= Problem to work on =
Exactly the lines from the start of the data through the line containing "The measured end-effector" should be output, with both ends kept and nothing added.

= Data section =
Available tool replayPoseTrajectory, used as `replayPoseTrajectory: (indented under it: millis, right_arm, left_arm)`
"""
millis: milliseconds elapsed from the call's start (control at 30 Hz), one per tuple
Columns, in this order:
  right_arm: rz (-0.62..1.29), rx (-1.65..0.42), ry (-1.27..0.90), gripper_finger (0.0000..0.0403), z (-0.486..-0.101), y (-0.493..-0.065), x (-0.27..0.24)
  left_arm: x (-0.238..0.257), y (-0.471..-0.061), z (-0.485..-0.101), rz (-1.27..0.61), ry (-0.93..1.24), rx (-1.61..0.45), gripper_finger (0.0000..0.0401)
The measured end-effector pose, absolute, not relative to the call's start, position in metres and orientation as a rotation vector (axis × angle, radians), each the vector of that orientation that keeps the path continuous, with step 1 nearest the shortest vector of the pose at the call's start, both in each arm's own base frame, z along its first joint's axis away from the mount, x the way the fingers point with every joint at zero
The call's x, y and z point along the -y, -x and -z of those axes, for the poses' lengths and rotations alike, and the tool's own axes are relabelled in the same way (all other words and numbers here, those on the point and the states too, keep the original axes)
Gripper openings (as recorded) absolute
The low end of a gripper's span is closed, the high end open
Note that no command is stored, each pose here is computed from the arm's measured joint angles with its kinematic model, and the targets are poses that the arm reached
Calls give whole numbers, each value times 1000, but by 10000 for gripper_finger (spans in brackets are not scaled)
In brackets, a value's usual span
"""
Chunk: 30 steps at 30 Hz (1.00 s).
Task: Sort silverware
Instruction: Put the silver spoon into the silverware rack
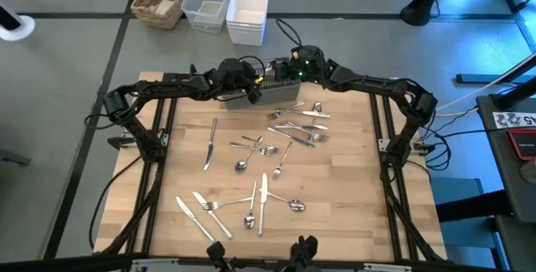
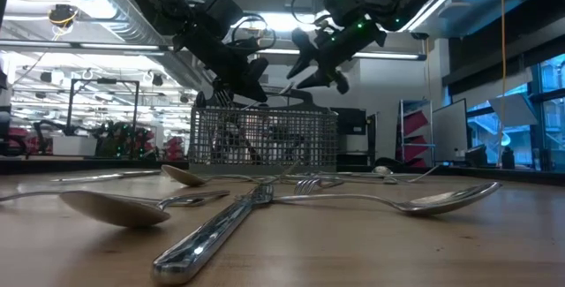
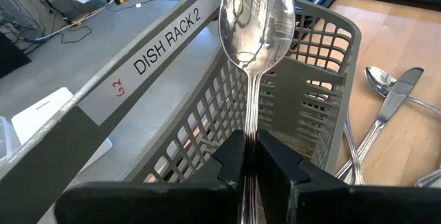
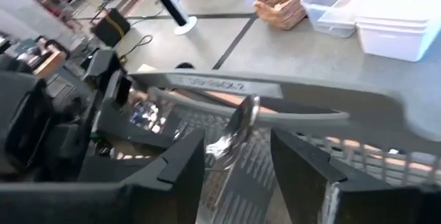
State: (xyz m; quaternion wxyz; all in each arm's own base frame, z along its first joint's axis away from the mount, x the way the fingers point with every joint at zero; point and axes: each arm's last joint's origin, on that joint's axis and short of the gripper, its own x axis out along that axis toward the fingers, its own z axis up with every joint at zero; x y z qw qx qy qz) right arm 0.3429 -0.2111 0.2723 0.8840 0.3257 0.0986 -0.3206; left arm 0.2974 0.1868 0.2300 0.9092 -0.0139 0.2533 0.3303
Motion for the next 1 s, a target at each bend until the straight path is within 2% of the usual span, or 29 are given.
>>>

= Exercise solution =
Available tool replayPoseTrajectory, used as `replayPoseTrajectory: (indented under it: millis, right_arm, left_arm)`
"""
millis: milliseconds elapsed from the call's start (control at 30 Hz), one per tuple
Columns, in this order:
  right_arm: rz (-0.62..1.29), rx (-1.65..0.42), ry (-1.27..0.90), gripper_finger (0.0000..0.0403), z (-0.486..-0.101), y (-0.493..-0.065), x (-0.27..0.24)
  left_arm: x (-0.238..0.257), y (-0.471..-0.061), z (-0.485..-0.101), rz (-1.27..0.61), ry (-0.93..1.24), rx (-1.61..0.45), gripper_finger (0.0000..0.0401)
The measured end-effector pose, absolute, not relative to the call's start, position in metres and orientation as a rotation vector (axis × angle, radians), each the vector of that orientation that keeps the path continuous, with step 1 nearest the shortest vector of the pose at the call's start, both in each arm's own base frame, z along its first joint's axis away from the mount, x the way the fingers point with every joint at zero

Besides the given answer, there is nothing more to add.